0x251e | Symbolic Execution with Angr (Part 1)

0x251e

Symbolic Execution with Angr (Part 1)

20 Feb 2026

reverse engineering

What is Symbolic Execution
UofTCTF’s Symbol of Hope challenge
References

Yet another technical blog, but here is an interesting topic to cover by sharing a theoretical computer science knowledge along with a tool called Angr. I came across this tool from BrunnerCTF and used it in UofTCTF.

Angr is an open source binary analysis that runs with Python, it combines both static and dynamic analysis to perform task such as:

Control-flow graph recovery
Symbolic execution
Automatic ROP chain building
Automatic binary hardening
Automatic exploit generation

For this blog, I going to cover about symbolic execution and methodology to use angr solving reverse engineering challenge that suits this technique. Before hand, let’s cover the key concept of symbol executions.
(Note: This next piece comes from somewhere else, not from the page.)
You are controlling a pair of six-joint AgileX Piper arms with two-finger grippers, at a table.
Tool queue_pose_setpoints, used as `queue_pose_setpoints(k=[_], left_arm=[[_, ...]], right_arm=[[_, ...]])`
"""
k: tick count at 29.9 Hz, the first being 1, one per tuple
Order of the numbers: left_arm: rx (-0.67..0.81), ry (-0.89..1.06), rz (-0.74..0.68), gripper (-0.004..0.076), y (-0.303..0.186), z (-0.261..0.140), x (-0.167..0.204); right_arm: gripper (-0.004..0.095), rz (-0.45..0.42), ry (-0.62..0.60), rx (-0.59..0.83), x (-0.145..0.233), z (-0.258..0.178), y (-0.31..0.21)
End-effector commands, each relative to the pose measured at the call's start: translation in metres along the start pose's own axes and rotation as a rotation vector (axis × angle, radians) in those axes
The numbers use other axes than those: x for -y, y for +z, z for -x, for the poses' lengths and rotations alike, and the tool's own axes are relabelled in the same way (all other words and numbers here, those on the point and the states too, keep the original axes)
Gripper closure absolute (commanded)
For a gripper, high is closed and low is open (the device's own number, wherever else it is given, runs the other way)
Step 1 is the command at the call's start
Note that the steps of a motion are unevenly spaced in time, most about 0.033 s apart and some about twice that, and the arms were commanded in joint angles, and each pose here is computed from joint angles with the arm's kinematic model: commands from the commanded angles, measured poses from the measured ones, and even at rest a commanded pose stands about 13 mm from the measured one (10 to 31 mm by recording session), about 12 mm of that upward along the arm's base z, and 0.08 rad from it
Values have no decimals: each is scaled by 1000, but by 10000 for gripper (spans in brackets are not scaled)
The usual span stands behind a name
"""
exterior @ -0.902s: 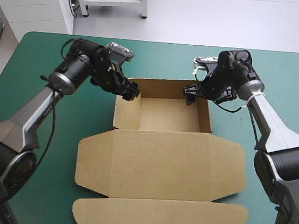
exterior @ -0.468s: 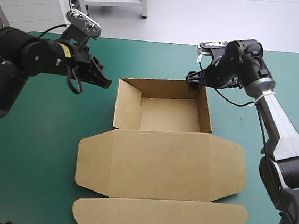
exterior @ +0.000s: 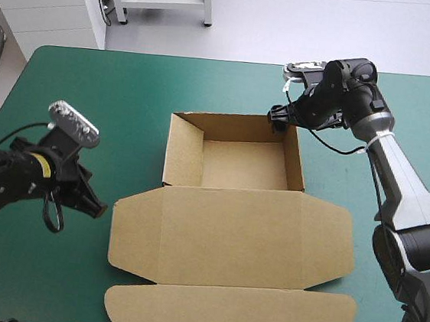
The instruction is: Fold the box
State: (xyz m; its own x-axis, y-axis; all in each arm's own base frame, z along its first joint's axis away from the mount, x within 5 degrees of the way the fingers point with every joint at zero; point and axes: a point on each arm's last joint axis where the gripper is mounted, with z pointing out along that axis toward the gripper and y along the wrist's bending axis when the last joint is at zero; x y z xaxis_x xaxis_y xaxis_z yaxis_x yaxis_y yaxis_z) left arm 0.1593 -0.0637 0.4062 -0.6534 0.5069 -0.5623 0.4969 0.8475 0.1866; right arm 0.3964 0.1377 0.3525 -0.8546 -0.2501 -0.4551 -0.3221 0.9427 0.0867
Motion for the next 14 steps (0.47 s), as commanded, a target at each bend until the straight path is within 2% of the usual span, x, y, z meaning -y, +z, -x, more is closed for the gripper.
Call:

What is Symbolic Execution

The core idea of symbolic execution is about executing a program abstractly, not with a concrete inputs. It uses symbolic variables such as α, β, γ instead of actual values. With that, one symbolic execution able to represent many concrete execute that follows the same path.
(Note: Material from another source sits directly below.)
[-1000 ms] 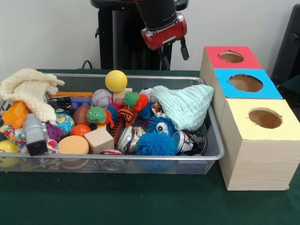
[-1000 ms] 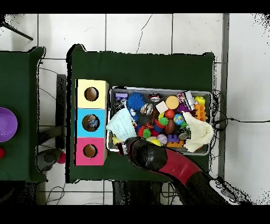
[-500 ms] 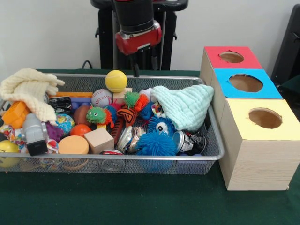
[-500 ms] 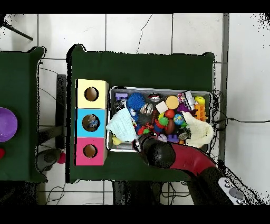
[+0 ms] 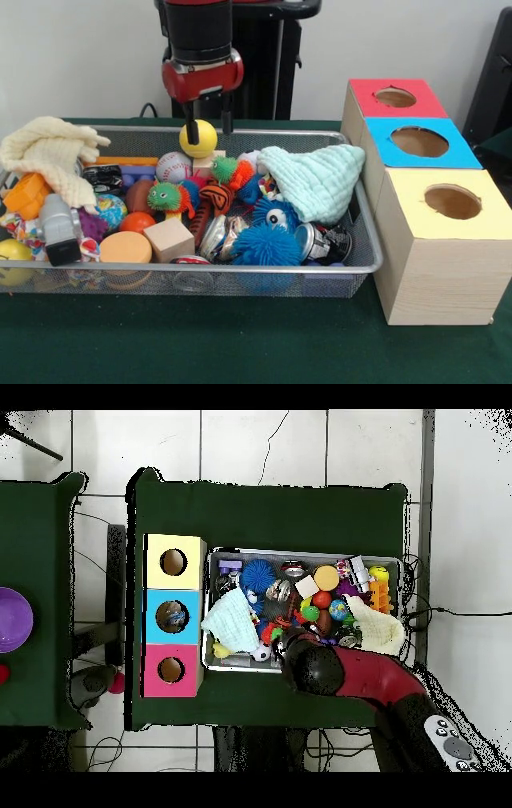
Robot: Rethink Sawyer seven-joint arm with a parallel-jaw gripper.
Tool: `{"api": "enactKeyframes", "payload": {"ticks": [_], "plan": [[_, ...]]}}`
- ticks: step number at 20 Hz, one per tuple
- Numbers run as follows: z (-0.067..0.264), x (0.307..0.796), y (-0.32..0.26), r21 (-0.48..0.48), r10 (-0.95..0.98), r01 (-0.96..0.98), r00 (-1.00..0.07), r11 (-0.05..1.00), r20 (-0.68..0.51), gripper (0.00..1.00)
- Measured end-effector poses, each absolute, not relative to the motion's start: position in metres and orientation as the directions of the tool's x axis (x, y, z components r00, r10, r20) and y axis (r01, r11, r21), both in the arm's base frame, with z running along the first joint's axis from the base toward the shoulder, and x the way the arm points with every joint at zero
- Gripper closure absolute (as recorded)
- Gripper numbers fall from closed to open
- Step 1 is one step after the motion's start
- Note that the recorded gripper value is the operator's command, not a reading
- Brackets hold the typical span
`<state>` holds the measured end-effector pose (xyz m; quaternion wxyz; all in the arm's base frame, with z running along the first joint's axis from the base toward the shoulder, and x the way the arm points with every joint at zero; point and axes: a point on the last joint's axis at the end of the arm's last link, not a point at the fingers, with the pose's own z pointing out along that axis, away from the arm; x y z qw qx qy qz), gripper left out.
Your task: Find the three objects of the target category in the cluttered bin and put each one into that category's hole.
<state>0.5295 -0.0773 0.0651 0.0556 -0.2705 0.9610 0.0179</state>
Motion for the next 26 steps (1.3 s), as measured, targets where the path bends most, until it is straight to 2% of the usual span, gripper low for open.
{"api": "enactKeyframes", "payload": {"ticks": [3, 7, 13, 17, 21, 26], "plan": [[0.056, 0.531, -0.082, -0.019, -0.513, -0.514, -0.851, 0.857, -0.114, 0.00], [0.028, 0.530, -0.083, -0.056, -0.514, -0.511, -0.850, 0.857, -0.112, 0.00], [-0.011, 0.524, -0.075, -0.060, -0.490, -0.487, -0.861, 0.871, -0.134, 0.00], [-0.026, 0.522, -0.072, -0.017, -0.411, -0.412, -0.904, 0.911, -0.121, 0.00], [-0.022, 0.527, -0.073, 0.027, -0.325, -0.329, -0.941, 0.944, -0.095, 0.00], [-0.012, 0.521, -0.070, 0.140, -0.194, -0.194, -0.981, 0.971, -0.012, 0.00]]}}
Let’s use a simple C program and Assembly to understand better.

int check(int input) {
 if(input != 10) return 0;
 if(input +5 != 20) return 0;
 return 1;
}

From the logic of the code, here is what we can derive into mathematically:

x = 10 -> first check passed
x+5 = 15 -> second check failed (15 != 20)
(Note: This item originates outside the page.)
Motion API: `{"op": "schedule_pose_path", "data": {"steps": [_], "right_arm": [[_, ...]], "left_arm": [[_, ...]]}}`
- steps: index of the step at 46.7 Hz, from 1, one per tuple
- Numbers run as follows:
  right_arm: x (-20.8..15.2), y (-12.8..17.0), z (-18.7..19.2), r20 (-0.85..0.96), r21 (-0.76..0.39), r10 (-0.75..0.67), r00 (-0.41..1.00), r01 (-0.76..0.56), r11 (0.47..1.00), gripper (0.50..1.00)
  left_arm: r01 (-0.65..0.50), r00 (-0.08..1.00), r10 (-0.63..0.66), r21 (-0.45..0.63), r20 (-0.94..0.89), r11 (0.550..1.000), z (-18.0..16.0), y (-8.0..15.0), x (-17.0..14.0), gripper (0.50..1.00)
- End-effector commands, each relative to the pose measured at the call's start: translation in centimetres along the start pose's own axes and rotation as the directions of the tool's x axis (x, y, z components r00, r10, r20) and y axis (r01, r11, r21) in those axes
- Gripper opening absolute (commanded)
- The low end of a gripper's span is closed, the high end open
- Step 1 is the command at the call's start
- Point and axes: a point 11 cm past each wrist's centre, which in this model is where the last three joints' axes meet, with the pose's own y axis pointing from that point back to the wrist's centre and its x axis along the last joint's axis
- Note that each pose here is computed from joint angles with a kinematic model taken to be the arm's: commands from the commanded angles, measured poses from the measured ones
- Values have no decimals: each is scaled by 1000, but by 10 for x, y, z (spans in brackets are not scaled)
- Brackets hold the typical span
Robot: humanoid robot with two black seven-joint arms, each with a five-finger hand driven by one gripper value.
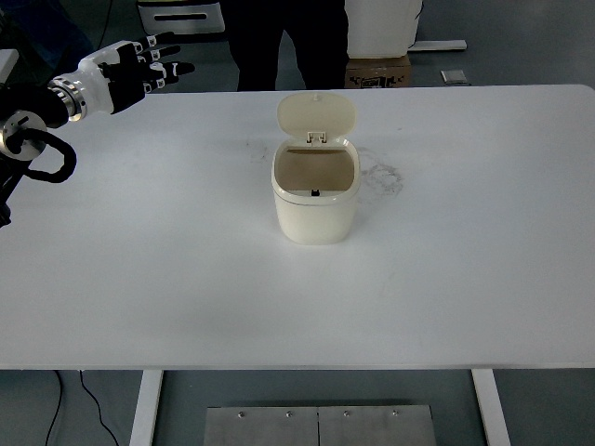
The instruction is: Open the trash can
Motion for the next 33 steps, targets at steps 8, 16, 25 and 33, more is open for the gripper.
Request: {"op": "schedule_pose_path", "data": {"steps": [8,16,25,33], "right_arm": [[0,0,0,0,0,0,1000,0,1000,991],[0,0,0,0,0,0,1000,0,1000,991],[0,0,0,0,0,0,1000,0,1000,989],[0,0,0,0,0,0,1000,0,1000,989]], "left_arm": [[-134,978,123,-52,-168,990,-38,25,51,1000],[-210,957,185,-97,-223,973,-56,38,72,1000],[-270,921,222,-115,-319,956,-75,48,87,1000],[-304,884,242,-97,-399,948,-95,56,93,1000]]}}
We picked 10 to try to satisfy the first check, we might try more numbers but it will be exhaustive. Here is where symbolic execution is powerful, instead of picking 10, we keep x = α and explore all paths simultaneously and collecting path constraints:

Path 1: α ≠ 10 → return 0
Path 2: α = 10 AND α + 5 = 20 → return 1 (but this is unsatisfiable — no such α exists)
Path 3: α = 10 AND α + 5 ≠ 20 → return 0

A symbolic executor would hand those constraints to a SAT/SMT solver and discover that the return 1 path is unreachable.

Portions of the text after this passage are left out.